NSCLCの1次治療でゲフィチニブ抵抗性となった後の化学療法併用のゲフィチニブ継続投与はPFSを延長せず【ESMO2014】

横山勇生

 化学療法未治療でEGFR活性化変異陽性の局所進行または転移を有する非小細胞肺癌(NSCLC)患者に対して、ゲフィチニブ抵抗性になった後に、化学療法と併用でゲフィチニブを投与し続けても、化学療法のみと比べて統計学的に有意な無増悪生存期間(PFS)の延長は認められないことが明らかとなった。無作為化フェーズ3試験IMPRESSの結果示されたもの。9月26日から30日までスペインマドリードで開催されている欧州臨床腫瘍学会(ESMO2014)で、中国University of Hong KongのTony Mok氏によって発表された。

 IMPRESS試験は、ゲフィチニブ抵抗性の患者に対して、シスプラチン/ペメトレキセドを投与する場合にゲフィチニブを継続して投与することの有用性を評価する目的で行われた。18歳以上(日本は20歳以上)で、化学療法未治療、EGFR活性化変異を持ち、ファーストラインのゲフィチニブによる前治療で病勢が進行したNSCLC患者を対象に、欧州、アジアパシフィック地域の71施設で行われた。患者はシスプラチン75mg/m2とペメトレキセド500mg/m2に加えて、ゲフィチニブを併用する群(ゲフィチニブ群)とプラセボを加えて投与する群(プラセボ群)に無作為に割り付けられた。265人が登録され、ゲフィチニブ群133人、プラセボ群132人がITT解析の対象で、安全性の解析はゲフィチニブ群132人、プラセボ群132人を対象に行われた。主要評価項目はPFS、副次評価項目は全生存期間(OS)、奏効率、疾患制御率、安全性などだった。

 患者背景で差があったのは、65歳以上がゲフィチニブ群で32%、プラセボ群で26%、脳転移がベースライン時にあったのがゲフィチニブ群は33%、プラセボ群は23%、ファーストラインのゲフィチニブ治療で完全奏効(CR)、部分奏効(PR)/病勢安定(SD)となった患者は、ゲフィチニブ群が68%、32%、プラセボ群が76%、24%だった。

 試験の結果、奏効率はゲフィチニブ群が31.6%、プラセボ群が34.1%でオッズ比0.92(95%信頼区間:0.55-1.55)、p=0.760で差がなく、疾患制御率もゲフィチニブ群が84.2%、プラセボ群が78.8%でオッズ比1.39(95%信頼区間:0.74-2.62)、p=0.308で有意な差はなかった。

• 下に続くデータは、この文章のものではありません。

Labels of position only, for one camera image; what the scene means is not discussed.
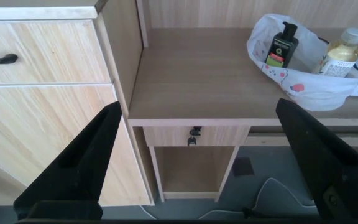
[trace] gray floor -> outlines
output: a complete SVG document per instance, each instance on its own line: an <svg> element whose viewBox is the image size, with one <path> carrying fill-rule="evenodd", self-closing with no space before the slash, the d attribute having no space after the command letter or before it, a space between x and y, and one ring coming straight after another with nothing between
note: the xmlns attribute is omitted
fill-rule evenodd
<svg viewBox="0 0 358 224"><path fill-rule="evenodd" d="M254 207L256 196L269 177L284 184L301 204L313 205L289 147L242 147L237 157L249 157L255 175L234 177L231 173L218 203L213 200L167 200L144 208L159 219L195 219L214 209L241 211L243 207ZM317 216L316 209L298 206L296 200L287 197L286 192L271 182L261 194L258 209L262 209L266 215ZM150 218L139 206L104 207L103 210L104 219ZM242 215L216 212L205 218L235 220L241 219ZM0 207L1 224L15 221L16 214L12 207Z"/></svg>

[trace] white cable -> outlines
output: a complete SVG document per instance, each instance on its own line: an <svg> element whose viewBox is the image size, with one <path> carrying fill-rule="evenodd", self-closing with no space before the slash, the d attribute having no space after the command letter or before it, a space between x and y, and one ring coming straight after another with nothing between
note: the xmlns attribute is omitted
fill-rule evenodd
<svg viewBox="0 0 358 224"><path fill-rule="evenodd" d="M295 199L296 202L298 202L298 204L300 206L302 206L303 208L316 208L315 205L303 205L296 197L295 195L292 193L292 191L285 186L284 184L282 184L280 181L278 181L277 179L274 179L273 177L269 177L265 183L262 185L262 187L260 188L258 195L256 196L256 202L255 202L255 206L251 209L252 211L256 208L256 206L258 205L258 201L259 201L259 196L260 193L262 192L263 188L266 186L267 182L269 180L274 180L276 181L276 183L280 184L282 187L284 187L290 194L291 196ZM153 216L152 214L150 214L143 206L140 205L140 208L143 210L143 212L145 212L149 217L151 217L152 219L158 219L155 216ZM214 212L223 212L223 213L231 213L231 214L242 214L242 212L236 212L236 211L227 211L227 210L219 210L219 209L215 209L215 210L211 210L207 213L205 213L204 215L200 216L198 219L203 219L204 217L206 217L207 215L214 213Z"/></svg>
<svg viewBox="0 0 358 224"><path fill-rule="evenodd" d="M143 207L143 206L141 206L141 205L139 205L139 207L143 210L143 212L144 213L146 213L150 218L152 218L152 219L157 219L154 215L152 215L150 212L148 212L148 211L146 211L146 209Z"/></svg>
<svg viewBox="0 0 358 224"><path fill-rule="evenodd" d="M230 213L230 214L242 214L242 212L215 209L215 210L211 210L211 211L205 213L204 215L200 216L198 219L203 219L205 216L207 216L207 215L209 215L211 213L214 213L214 212L223 212L223 213Z"/></svg>
<svg viewBox="0 0 358 224"><path fill-rule="evenodd" d="M315 205L303 205L303 204L295 197L295 195L292 193L292 191L291 191L290 189L288 189L287 186L283 185L280 181L274 179L273 177L269 177L269 178L265 181L265 183L262 185L262 187L260 188L259 193L258 193L258 196L256 196L255 206L252 208L252 211L253 211L253 210L256 208L256 206L258 205L260 193L262 192L262 189L265 187L265 185L267 184L267 182L268 182L269 180L274 180L274 181L276 181L278 184L280 184L282 187L284 187L284 188L291 194L291 196L296 200L296 202L298 202L298 204L299 204L300 206L302 206L303 208L316 208Z"/></svg>

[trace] plastic bag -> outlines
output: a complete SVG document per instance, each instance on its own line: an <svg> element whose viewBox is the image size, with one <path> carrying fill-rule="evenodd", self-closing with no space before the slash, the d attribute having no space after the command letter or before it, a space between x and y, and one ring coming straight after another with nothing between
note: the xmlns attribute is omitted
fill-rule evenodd
<svg viewBox="0 0 358 224"><path fill-rule="evenodd" d="M283 32L283 22L298 26L299 40L288 68L264 63L274 35ZM266 14L255 25L247 41L249 57L286 94L310 111L329 111L342 106L358 85L358 71L352 68L346 78L309 73L326 53L327 44L290 16Z"/></svg>

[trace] bottle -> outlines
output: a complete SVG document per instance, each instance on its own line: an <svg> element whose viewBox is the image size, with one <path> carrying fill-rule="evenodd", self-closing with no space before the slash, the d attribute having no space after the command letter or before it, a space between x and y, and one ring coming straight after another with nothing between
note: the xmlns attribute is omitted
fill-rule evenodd
<svg viewBox="0 0 358 224"><path fill-rule="evenodd" d="M328 45L327 54L313 73L334 77L345 77L358 59L358 28L347 28L341 39Z"/></svg>
<svg viewBox="0 0 358 224"><path fill-rule="evenodd" d="M286 68L298 46L298 39L294 37L298 26L283 22L284 31L274 36L265 63L267 65Z"/></svg>

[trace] yellow bottle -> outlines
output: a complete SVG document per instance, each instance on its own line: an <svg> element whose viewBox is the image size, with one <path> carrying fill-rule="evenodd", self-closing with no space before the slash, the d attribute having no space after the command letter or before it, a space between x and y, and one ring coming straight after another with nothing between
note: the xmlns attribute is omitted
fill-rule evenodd
<svg viewBox="0 0 358 224"><path fill-rule="evenodd" d="M341 39L328 45L313 73L334 77L345 77L358 59L358 28L347 28Z"/></svg>

 観察期間中央値11.2カ月で、ゲフィチニブ群、プラセボ群ともにPFS中央値は5.4カ月で、ハザード比0.86(95%信頼区間:0.65-1.13)、p=0.273で有意な差はなかった。PFSのサブグループ解析でも有意な差がついたものはなかった。

 OSについては死亡が33%にしか起きておらず、未成熟だったが、中央値はゲフィチニブ群が14.8カ月、プラセボ群が17.2カ月で、ハザード比1.62(95%信頼区間:1.05-2.52)、p=0.029でプラセボ群で有意に優れていた。

 脳転移の有無を共変量とした特別解析を行ったところ、PFSはハザード比0.80(95%信頼区間:0.61-1.06)、p=0.128、OSはハザード比1.55(95%信頼区間:1.00-2.41)、p=0.05となった。

 試験終了後の治療で、白金系抗癌剤ベースの2剤または3剤併用療法を受けた患者は、ゲフィチニブ群では5人(3.8%)、プラセボ群では17人(12.9%)で差があった。EGFR-TKIの使用もゲフィチニブ群では30人(22.6%)、プラセボ群では44人(33.3%)で差があった。このことからMok氏は、OSについては結論づけるものではないとした。

 安全性の評価はそれぞれ132人の患者を対象に評価され、多かった副作用は吐き気がゲフィチニブ群が64.4%、プラセボ群が61.4%、食欲減少が49.2%、34.1%だった。ゲフィチニブ群の安全性プロファイルは知られているものと一致していた。